(Collected data entries)
━━━━━━━━
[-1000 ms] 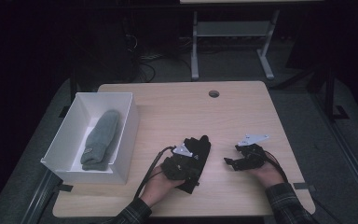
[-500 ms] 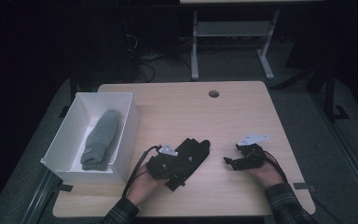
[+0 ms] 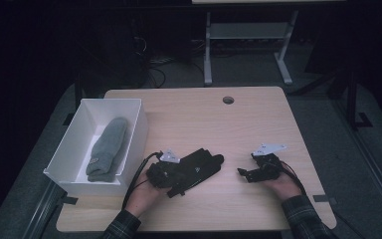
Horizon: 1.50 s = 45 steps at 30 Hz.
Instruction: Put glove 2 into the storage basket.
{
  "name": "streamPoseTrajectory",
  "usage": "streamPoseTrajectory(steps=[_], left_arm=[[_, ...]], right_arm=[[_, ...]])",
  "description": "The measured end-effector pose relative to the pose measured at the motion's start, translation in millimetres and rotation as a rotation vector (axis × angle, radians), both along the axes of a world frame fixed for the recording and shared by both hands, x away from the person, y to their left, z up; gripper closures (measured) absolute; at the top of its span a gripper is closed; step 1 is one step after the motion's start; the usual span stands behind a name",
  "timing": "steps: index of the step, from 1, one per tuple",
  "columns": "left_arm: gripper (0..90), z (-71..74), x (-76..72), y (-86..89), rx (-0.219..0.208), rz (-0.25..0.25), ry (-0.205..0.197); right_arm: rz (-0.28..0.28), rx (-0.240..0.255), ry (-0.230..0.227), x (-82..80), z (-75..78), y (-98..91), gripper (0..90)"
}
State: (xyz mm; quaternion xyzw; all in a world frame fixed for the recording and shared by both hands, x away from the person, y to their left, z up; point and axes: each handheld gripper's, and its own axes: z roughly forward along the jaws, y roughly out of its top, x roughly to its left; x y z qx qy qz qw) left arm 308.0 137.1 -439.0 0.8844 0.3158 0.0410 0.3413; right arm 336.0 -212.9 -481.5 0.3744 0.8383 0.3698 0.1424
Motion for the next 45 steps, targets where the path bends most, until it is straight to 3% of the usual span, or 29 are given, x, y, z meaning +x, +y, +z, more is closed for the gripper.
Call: streamPoseTrajectory(steps=[4,8,14,17,26,31,45], left_arm=[[69.3,8.8,2.3,-3.3,-0.003,-0.013,-0.047],[53.1,13.8,9.3,-9.1,0.033,-0.05,-0.098],[29.7,16.1,23.4,-18.8,0.043,-0.103,-0.112],[23.5,13.4,28.2,-21.9,0.061,-0.123,-0.116],[18.4,-3.4,43.3,-26.4,0.117,-0.121,-0.098],[17.3,-12.5,44.8,-27.6,0.125,-0.124,-0.089],[22.2,-18.4,44.6,-29.0,0.133,-0.146,-0.067]], right_arm=[[-0.004,0.0,0.0,0.2,-0.2,0.5,15.8],[-0.009,0.001,0.005,-0.1,0.0,1.1,15.6],[-0.014,0.001,0.004,-0.5,0.0,1.2,15.6],[-0.015,0.002,0.004,-0.6,0.0,1.3,15.6],[-0.015,0.0,0.006,-0.6,0.1,1.3,15.7],[-0.016,0.0,0.006,-0.8,0.1,1.5,15.7],[-0.012,-0.002,0.001,-0.8,-0.1,1.5,15.7]])
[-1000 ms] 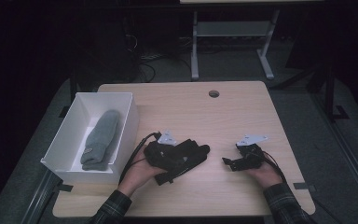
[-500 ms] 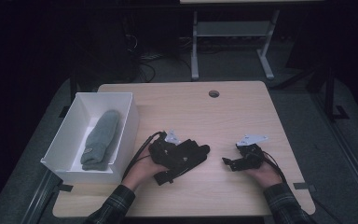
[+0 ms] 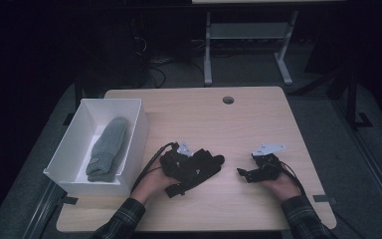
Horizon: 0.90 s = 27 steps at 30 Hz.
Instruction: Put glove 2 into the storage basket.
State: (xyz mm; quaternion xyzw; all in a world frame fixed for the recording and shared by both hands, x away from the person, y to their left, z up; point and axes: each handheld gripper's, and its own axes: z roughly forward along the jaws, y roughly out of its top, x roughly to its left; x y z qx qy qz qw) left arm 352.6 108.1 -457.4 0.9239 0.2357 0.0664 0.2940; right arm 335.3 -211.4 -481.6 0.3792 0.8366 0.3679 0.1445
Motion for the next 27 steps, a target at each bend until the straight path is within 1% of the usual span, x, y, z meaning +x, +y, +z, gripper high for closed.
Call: streamPoseTrajectory(steps=[3,4,5,6,7,8,9,11,15,16,19,21,22,24,25,27], left_arm=[[28.7,1.1,-1.6,-0.1,-0.005,-0.009,0.012],[32.3,2.1,-2.1,-0.2,-0.001,-0.017,0.015],[38.5,2.7,-2.7,-0.4,0.001,-0.022,0.017],[38.5,3.2,-3.6,-1.1,0.001,-0.023,0.016],[41.5,4.2,-5.1,-2.0,0.002,-0.03,0.026],[49.2,5.1,-6.0,-2.4,0.001,-0.039,0.033],[54.6,5.5,-7.7,-3.5,-0.001,-0.042,0.035],[61.1,6.5,-9.3,-5.1,0.006,-0.051,0.04],[62.8,8.1,-11.7,-8.6,0.03,-0.038,0.029],[62.9,8.1,-11.7,-8.6,0.027,-0.028,0.036],[63.7,8.9,-10.9,-8.5,0.03,-0.033,0.039],[64.5,10.3,-12.0,-9.7,0.042,-0.041,0.028],[65.0,10.8,-12.1,-10.1,0.038,-0.038,0.03],[65.4,12.0,-10.3,-8.7,0.028,-0.032,0.05],[65.6,13.7,-8.8,-6.9,0.017,-0.021,0.072],[65.9,15.6,-8.1,-5.7,0.017,-0.018,0.074]], right_arm=[[0.002,-0.001,-0.002,0.0,0.0,0.2,15.7],[0.002,-0.001,-0.001,-0.1,0.0,0.3,15.7],[0.002,0.0,-0.002,-0.1,-0.1,0.3,15.7],[0.002,0.0,-0.002,-0.1,-0.1,0.3,15.7],[0.001,0.002,-0.003,-0.1,-0.2,0.4,15.7],[0.0,0.002,-0.003,-0.1,-0.2,0.5,15.7],[0.001,0.002,-0.003,-0.1,-0.2,0.5,15.7],[0.001,0.001,-0.003,-0.1,-0.2,0.5,15.7],[0.002,-0.001,-0.001,-0.2,0.0,0.5,15.7],[0.002,-0.001,-0.001,-0.1,0.0,0.5,15.7],[0.001,0.001,-0.002,-0.1,-0.2,0.6,15.7],[0.001,0.001,-0.002,-0.1,-0.2,0.6,15.7],[0.001,0.001,-0.003,-0.1,-0.2,0.6,15.7],[0.001,0.001,-0.002,-0.1,-0.1,0.6,15.7],[0.001,0.0,-0.002,-0.1,-0.1,0.6,15.7],[0.001,0.001,-0.003,-0.1,-0.1,0.6,15.7]])
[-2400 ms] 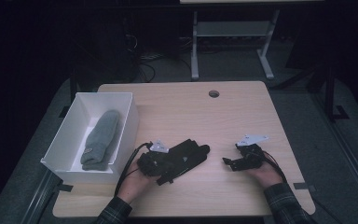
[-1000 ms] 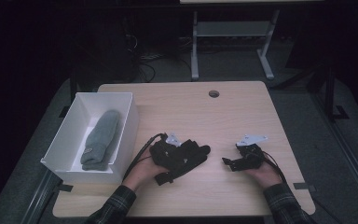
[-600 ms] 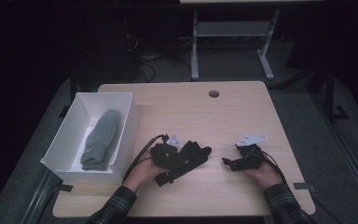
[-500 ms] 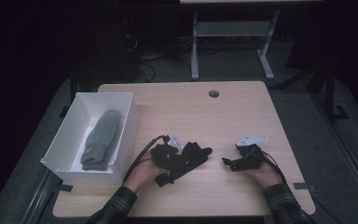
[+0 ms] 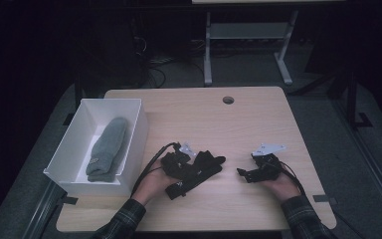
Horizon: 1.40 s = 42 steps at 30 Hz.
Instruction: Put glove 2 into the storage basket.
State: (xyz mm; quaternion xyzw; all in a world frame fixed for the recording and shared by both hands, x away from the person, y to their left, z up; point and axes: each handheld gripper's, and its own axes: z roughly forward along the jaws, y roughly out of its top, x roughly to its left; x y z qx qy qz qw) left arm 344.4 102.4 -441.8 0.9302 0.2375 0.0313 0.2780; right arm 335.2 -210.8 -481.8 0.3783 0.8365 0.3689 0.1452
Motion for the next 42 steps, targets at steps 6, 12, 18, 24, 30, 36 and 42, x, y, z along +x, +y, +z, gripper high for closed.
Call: streamPoseTrajectory(steps=[6,12,18,24,30,36,42], left_arm=[[66.3,15.7,-1.7,0.9,-0.028,0.017,0.002],[66.3,32.5,-2.3,0.2,-0.038,0.023,-0.012],[66.2,53.8,-1.4,4.1,-0.065,0.05,-0.01],[66.2,77.7,-1.1,7.7,-0.074,0.064,-0.022],[66.2,97.6,3.7,14.8,-0.088,0.08,-0.02],[66.1,115.4,6.9,23.9,-0.084,0.086,-0.033],[66.1,132.7,10.4,37.5,-0.099,0.114,-0.044]], right_arm=[[0.0,0.0,0.0,0.0,0.0,0.0,15.7],[0.0,0.0,0.0,0.0,0.0,0.0,15.7],[-0.001,0.001,0.001,-0.1,0.0,0.1,15.7],[0.0,0.0,0.002,-0.1,0.1,0.2,15.7],[0.001,0.0,0.001,-0.2,0.1,0.5,15.7],[0.001,-0.001,0.002,-0.2,0.1,0.5,15.7],[0.0,0.0,0.002,-0.3,0.1,0.7,15.7]])
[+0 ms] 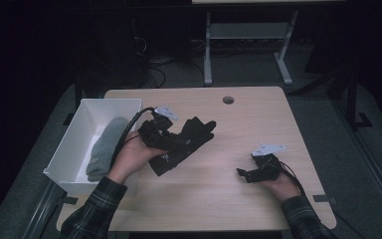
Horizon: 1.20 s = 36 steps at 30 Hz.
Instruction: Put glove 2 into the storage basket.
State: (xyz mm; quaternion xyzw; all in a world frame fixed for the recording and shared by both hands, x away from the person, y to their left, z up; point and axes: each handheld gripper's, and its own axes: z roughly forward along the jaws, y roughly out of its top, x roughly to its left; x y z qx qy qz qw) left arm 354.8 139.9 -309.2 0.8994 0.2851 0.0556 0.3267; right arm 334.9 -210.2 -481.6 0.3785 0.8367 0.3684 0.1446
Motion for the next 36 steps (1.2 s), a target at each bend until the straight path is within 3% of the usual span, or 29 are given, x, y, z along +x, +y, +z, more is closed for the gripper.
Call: streamPoseTrajectory(steps=[13,20,27,31,36], left_arm=[[66.1,31.8,7.5,42.6,-0.028,0.1,-0.037],[66.1,42.5,11.7,76.3,-0.039,0.181,-0.055],[66.1,46.9,17.0,114.2,-0.045,0.28,-0.06],[66.1,42.8,19.4,137.1,-0.023,0.345,-0.058],[66.1,36.8,20.7,160.3,-0.026,0.414,-0.057]], right_arm=[[-0.002,0.0,-0.001,0.0,0.0,0.4,15.6],[-0.003,0.001,-0.001,0.0,-0.1,0.5,15.6],[-0.004,0.001,0.0,0.0,-0.1,0.6,15.7],[-0.006,0.001,0.001,0.0,0.0,0.7,15.7],[-0.008,0.001,0.001,0.0,0.0,0.9,15.7]])
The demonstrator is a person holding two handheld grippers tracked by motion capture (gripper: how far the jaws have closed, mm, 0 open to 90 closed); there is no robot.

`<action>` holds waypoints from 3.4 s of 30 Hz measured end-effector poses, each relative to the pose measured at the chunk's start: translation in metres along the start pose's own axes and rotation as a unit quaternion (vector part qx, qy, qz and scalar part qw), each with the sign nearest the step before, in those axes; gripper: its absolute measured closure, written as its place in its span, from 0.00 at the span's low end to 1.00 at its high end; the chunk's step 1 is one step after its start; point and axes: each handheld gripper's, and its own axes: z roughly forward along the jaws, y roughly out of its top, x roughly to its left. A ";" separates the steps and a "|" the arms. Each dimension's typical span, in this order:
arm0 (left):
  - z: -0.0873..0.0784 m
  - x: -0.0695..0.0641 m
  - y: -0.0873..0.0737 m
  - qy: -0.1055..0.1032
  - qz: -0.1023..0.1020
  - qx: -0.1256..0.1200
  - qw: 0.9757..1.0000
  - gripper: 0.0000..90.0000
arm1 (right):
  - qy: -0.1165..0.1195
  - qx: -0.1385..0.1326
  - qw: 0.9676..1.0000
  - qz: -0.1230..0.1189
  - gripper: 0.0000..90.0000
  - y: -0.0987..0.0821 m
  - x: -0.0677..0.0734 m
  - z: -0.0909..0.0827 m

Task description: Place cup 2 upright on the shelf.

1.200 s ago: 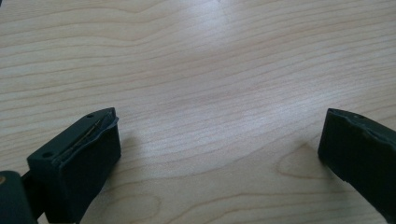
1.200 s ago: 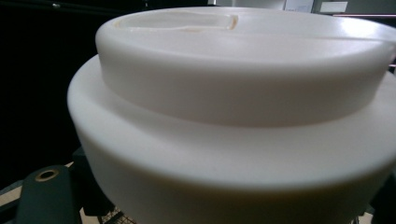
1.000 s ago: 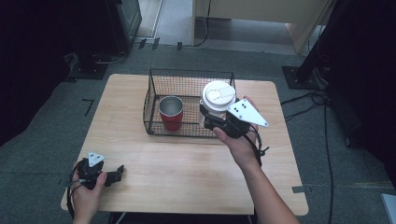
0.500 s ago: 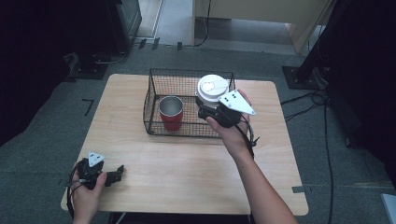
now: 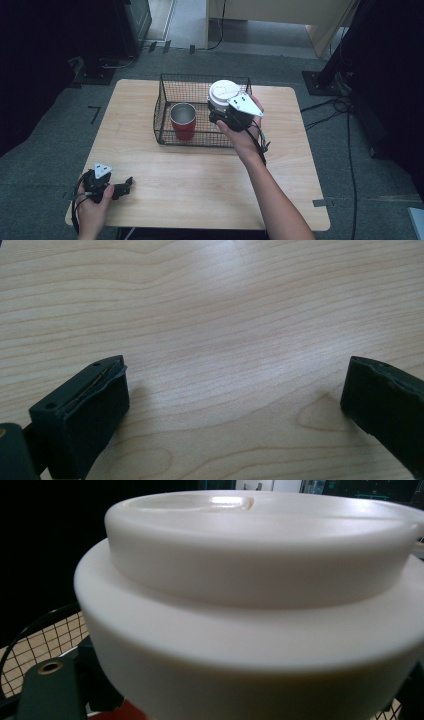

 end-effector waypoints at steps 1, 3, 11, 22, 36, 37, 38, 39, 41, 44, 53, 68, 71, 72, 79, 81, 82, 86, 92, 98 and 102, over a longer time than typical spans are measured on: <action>0.000 0.000 0.000 0.000 0.001 0.001 1.000 0.00 | -0.002 0.002 1.000 -0.002 0.18 -0.001 0.000 0.002; 0.000 0.000 0.000 0.000 0.001 0.001 1.000 0.00 | -0.004 0.008 1.000 -0.002 0.18 -0.004 0.001 0.006; 0.000 0.000 0.000 0.000 0.000 0.000 1.000 0.00 | -0.010 0.031 0.999 0.004 0.18 -0.012 0.000 0.022; 0.000 0.000 0.000 0.000 0.000 0.000 1.000 0.00 | -0.017 0.051 0.998 0.011 0.18 -0.023 0.002 0.046; 0.000 0.000 0.000 0.000 0.000 0.000 1.000 0.00 | -0.016 0.098 0.995 0.033 0.18 -0.030 -0.003 0.070; 0.000 0.000 0.000 0.000 0.000 0.000 1.000 0.00 | -0.013 0.101 0.994 0.035 0.18 -0.030 -0.003 0.070; 0.000 0.000 0.000 0.000 0.000 0.000 1.000 0.00 | -0.011 0.104 0.994 0.036 0.18 -0.030 -0.004 0.071; 0.000 0.000 0.000 0.000 0.000 0.000 1.000 0.00 | -0.010 0.108 0.993 0.035 0.18 -0.030 -0.004 0.072; 0.000 0.000 0.000 0.000 0.000 0.000 1.000 0.00 | -0.011 0.120 0.992 0.033 0.18 -0.031 -0.004 0.074; 0.000 0.000 0.000 0.000 0.000 0.000 1.000 0.00 | -0.011 0.130 0.991 0.035 0.18 -0.033 -0.006 0.076; 0.000 0.000 0.000 0.000 0.000 0.000 1.000 0.00 | -0.014 0.144 0.989 0.024 0.18 -0.037 -0.011 0.078; 0.000 0.000 0.000 0.000 0.000 0.000 1.000 0.00 | -0.009 0.167 0.986 0.023 0.18 -0.046 -0.015 0.078; 0.000 0.000 0.000 0.000 0.000 0.000 1.000 0.00 | -0.010 0.170 0.985 0.029 0.18 -0.046 -0.016 0.077; 0.000 0.000 0.000 0.000 0.001 0.000 1.000 0.00 | -0.011 0.171 0.985 0.030 0.18 -0.047 -0.016 0.077; 0.000 0.000 0.000 0.000 0.000 0.000 1.000 0.00 | -0.014 0.184 0.983 0.027 0.16 -0.047 -0.014 0.071; 0.000 0.000 0.000 0.000 0.001 0.001 1.000 0.00 | -0.018 0.189 0.982 0.022 0.15 -0.048 -0.014 0.070; 0.000 0.000 0.000 0.000 0.001 0.000 1.000 0.00 | -0.018 0.190 0.981 0.020 0.13 -0.049 -0.014 0.069; 0.000 0.000 0.000 0.000 0.000 0.000 1.000 0.00 | -0.014 0.197 0.980 0.010 0.06 -0.050 -0.014 0.066; 0.000 0.000 0.000 0.000 0.000 0.000 1.000 0.00 | -0.024 0.186 0.982 -0.004 0.03 -0.048 -0.012 0.059; 0.000 0.000 0.000 0.000 0.000 0.000 1.000 0.00 | -0.037 0.178 0.983 -0.013 0.03 -0.048 -0.008 0.052; 0.000 0.000 0.000 0.000 0.000 0.000 1.000 0.00 | -0.040 0.170 0.984 -0.017 0.03 -0.049 -0.005 0.045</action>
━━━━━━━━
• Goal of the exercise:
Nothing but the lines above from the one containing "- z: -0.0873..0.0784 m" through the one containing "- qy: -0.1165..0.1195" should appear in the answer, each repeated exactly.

• Answer:
  - z: -0.0873..0.0784 m
  - x: -0.0695..0.0641 m
  - y: -0.0873..0.0737 m
  - qy: -0.1055..0.1032
  - qz: -0.1023..0.1020
  - qx: -0.1256..0.1200
  - qw: 0.9757..1.0000
  - gripper: 0.0000..90.0000
arm1 (right):
  - qy: -0.1165..0.1195

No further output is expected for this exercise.